If you run a managed cluster (EKS, GKE, AKS), you already have an object storage service available. For self-managed clusters, MinIO works as an S3-compatible target inside or outside the cluster.

How Velero fits into the Kubernetes backup picture

Velero (formerly Heptio Ark) is an open-source tool maintained by VMware Tanzu that backs up and restores Kubernetes API objects and persistent volume data. It queries the Kubernetes API server for resource definitions and uploads them as tarballs to object storage. It does not touch etcd directly.

That distinction matters. An etcd snapshot captures the entire control-plane state in one binary blob: every Deployment, Secret, RBAC rule, and CRD. It is the right tool for pre-upgrade rollback or full control-plane recovery. But an etcd snapshot cannot restore a single deleted namespace, cannot filter by label, and cannot move workloads from one cluster to another. On managed clusters (EKS, GKE, AKS), you do not have etcd access at all.

Velero fills that gap. Its backup operates at the API level, which means you can back up individual namespaces, filter by resource type or label, exclude stale status fields, and restore into a completely different cluster. The two tools are complementary, not interchangeable.

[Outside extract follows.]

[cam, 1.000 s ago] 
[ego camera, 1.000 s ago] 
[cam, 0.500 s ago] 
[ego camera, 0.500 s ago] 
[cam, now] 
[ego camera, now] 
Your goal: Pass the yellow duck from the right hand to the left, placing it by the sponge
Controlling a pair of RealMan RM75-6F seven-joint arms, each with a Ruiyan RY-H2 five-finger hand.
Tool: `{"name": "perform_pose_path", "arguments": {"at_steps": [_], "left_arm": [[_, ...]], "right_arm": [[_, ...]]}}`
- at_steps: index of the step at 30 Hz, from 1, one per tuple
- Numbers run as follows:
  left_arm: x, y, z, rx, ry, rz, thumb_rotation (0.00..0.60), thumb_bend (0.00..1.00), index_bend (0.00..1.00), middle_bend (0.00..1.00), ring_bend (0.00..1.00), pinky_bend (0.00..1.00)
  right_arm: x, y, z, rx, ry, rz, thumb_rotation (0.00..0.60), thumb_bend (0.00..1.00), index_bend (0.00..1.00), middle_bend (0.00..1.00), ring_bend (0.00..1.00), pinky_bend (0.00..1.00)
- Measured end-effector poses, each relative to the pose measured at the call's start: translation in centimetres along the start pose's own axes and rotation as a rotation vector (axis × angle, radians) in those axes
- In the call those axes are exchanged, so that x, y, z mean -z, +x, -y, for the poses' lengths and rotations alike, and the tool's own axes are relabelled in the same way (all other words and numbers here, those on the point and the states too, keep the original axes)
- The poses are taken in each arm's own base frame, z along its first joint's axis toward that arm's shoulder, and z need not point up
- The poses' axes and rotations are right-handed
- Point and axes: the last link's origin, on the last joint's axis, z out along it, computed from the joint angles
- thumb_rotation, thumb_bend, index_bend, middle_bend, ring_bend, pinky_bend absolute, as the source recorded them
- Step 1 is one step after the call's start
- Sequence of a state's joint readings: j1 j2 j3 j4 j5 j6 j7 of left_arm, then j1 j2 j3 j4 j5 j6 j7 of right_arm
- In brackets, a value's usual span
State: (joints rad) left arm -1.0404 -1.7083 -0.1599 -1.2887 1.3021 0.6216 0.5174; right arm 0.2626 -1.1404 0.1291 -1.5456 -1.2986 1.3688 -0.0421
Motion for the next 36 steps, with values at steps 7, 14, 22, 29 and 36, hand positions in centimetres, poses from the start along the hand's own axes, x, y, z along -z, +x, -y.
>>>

Two-part architecture. Velero runs a Deployment (the controller) and an optional DaemonSet (the Node Agent, for file-system-level volume backups) inside the cluster. The CLI on your workstation sends commands through the Kubernetes API.

Install Velero

This section shows the CLI install for AWS. The supported providers page lists plugins for GCP, Azure, vSphere, and community-maintained providers.

Step 1: create a bucket and credentials

Create an S3 bucket and an IAM user with a policy that grants s3:GetObject, s3:PutObject, s3:DeleteObject, and s3:ListBucket on that bucket. Store the access key in a credentials file:

cat > /tmp/credentials-velero <<EOF
[default]
aws_access_key_id=AKIAIOSFODNN7EXAMPLE
aws_secret_access_key=wJalrXUtnFEMI/K7MDENG/bPxRfiCYEXAMPLEKEY
EOF

Replace the example values with your actual IAM credentials.

Step 2: install Velero with CSI support and Node Agent

velero install \
  --provider aws \
  --plugins velero/velero-plugin-for-aws:v1.10.0 \
  --bucket my-velero-backups \
  --secret-file /tmp/credentials-velero \
  --backup-location-config region=eu-west-1 \
  --snapshot-location-config region=eu-west-1 \
  --use-node-agent \
  --features=EnableCSI

--use-node-agent deploys the DaemonSet needed for file system backup and CSI snapshot data movement. --features=EnableCSI enables the CSI snapshot integration.

Expected output:

Velero is installed! ⛵ Use 'velero client config set ...' to configure the CLI.

Step 3: verify the installation

kubectl get deployments -n velero
kubectl get daemonsets -n velero

You should see the velero Deployment with 1/1 available and the node-agent DaemonSet with pods running on every schedulable node.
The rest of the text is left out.